SDK
Install and drive the widget from your application code.
npm install @assistifychat/widgetimport { mount } from '@assistifychat/widget';
const widget = mount({ widgetId: 'WIDGET_ID' });
widget.chat.open();Find your widget ID in the dashboard under Widget → Settings → Credentials.
mount() returns synchronously; methods called before the widget has booted are queued and replayed in order once it is ready. Outside the browser, mount() returns a no-op handle, so the same code can run during server-side rendering.
Calling mount() again after destroy() re-establishes the runtime in the same page session, useful for SPA routes that drop the widget and bring it back on a different page.
Using React? See React for AssistifyScript and useAssistify.
Options
| Option | Type | Default | |
|---|---|---|---|
widgetId | string | required | |
baseUrl | string | https://assistify.chat | |
autoload | boolean | true | See Deferred boot |
launcher | boolean | true | Set to false to render the panel without the floating launcher. See Panel-only. |
identity | WidgetIdentity | Identity sent with the boot request. Without a valid userHash it is discarded and the session starts anonymous. See Identity verification. |
Full method and event list: JavaScript API.

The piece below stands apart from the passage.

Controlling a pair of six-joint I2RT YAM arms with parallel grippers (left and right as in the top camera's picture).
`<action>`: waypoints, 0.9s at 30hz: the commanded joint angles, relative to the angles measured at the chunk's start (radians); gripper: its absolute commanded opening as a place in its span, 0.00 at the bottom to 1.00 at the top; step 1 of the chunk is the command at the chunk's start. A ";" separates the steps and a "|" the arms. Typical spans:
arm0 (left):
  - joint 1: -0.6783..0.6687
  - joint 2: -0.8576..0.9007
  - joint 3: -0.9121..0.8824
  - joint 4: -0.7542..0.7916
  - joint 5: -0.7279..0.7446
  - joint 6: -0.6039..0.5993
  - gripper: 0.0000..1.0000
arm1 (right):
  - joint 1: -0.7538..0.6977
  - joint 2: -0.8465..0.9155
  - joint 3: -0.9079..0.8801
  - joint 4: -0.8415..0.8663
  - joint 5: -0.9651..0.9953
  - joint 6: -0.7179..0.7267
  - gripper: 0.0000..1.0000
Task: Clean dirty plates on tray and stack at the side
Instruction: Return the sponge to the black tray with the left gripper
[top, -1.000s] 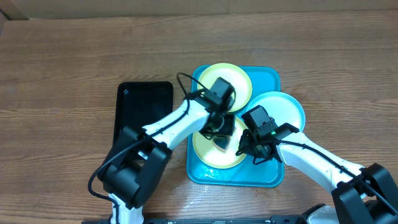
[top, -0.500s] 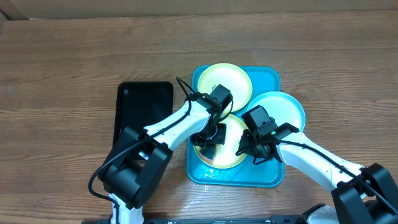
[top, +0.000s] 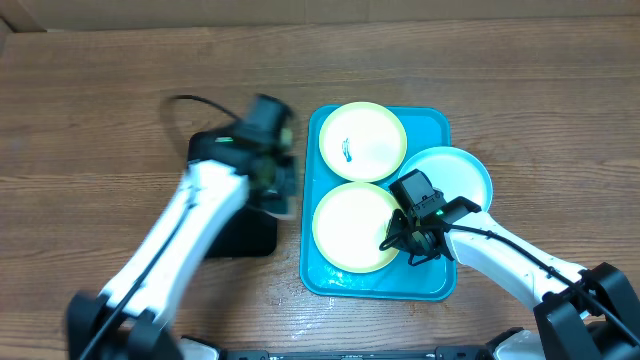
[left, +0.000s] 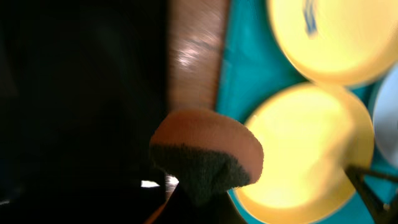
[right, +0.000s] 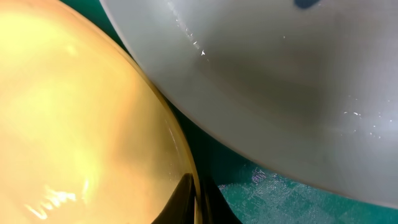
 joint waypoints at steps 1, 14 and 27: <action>0.129 -0.025 -0.003 -0.026 -0.073 0.076 0.04 | -0.006 0.026 -0.032 -0.026 0.081 -0.015 0.04; 0.234 0.120 -0.159 0.115 -0.065 0.105 0.14 | -0.006 0.026 -0.029 -0.010 0.012 -0.138 0.04; 0.359 -0.078 0.035 -0.051 0.180 0.176 0.82 | 0.088 -0.026 0.284 -0.279 0.118 -0.208 0.04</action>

Panel-only (custom launcher)
Set launcher: false to render the chat panel without the floating launcher. Nothing appears until you open the widget, so you can trigger it from your own button or menu item:
const widget = mount({ widgetId: 'WIDGET_ID', launcher: false });
document.querySelector('#help').addEventListener('click', () => widget.chat.open());The option applies to this embed only, so the same widget keeps its launcher on other pages. Combine it with autoload: false to hold all network activity until the first open. Closing the panel with the close button or the Escape key hides it completely, and you can listen for the close event when your button needs to reflect the open state.
Deferred boot
Pass autoload: false and the loader script is not injected at mount time. The handle is still returned synchronously, so the rest of your app can wire up event subscriptions without triggering any network activity.
const widget = mount({ widgetId: 'WIDGET_ID', autoload: false });
widget.events.on('ready', () => console.log('Widget is ready'));Boot happens the first time a host calls one of these:
| Method | Triggers boot? |
|---|---|
chat.open() / chat.close() / chat.toggle() | ✅ |
load() | ✅ |
reset() | ❌ clears local visitor storage; boots only once the widget is on the page |
events.on() / events.off() | ❌ buffered |
user.identify() | ❌ buffered; the identity is included in the boot request |
user.getVisitorId() | ❌ reads stored ID directly |
isReady() / destroy() | ❌ |
Buffered calls reach the runtime on first boot in the order they were made.
Boot on consent
const widget = mount({ widgetId: 'WIDGET_ID', autoload: false });
cmp.onConsentGranted('chat', () => {
widget.load();
});Nothing happens until consent is granted.
Boot when an identity becomes available
const widget = mount({ widgetId: 'WIDGET_ID', autoload: false });
auth.onSignIn(({ user, userHash }) => {
widget.user.identify({ email: user.email, userHash });
widget.load();
});Identity supplied through user.identify() before boot is included in the boot request itself, so the visitor is already verified when the widget first renders.
Tell your visitors
Your privacy policy should mention the chat. See Visitor recognition → Your privacy policy for the two notices to link.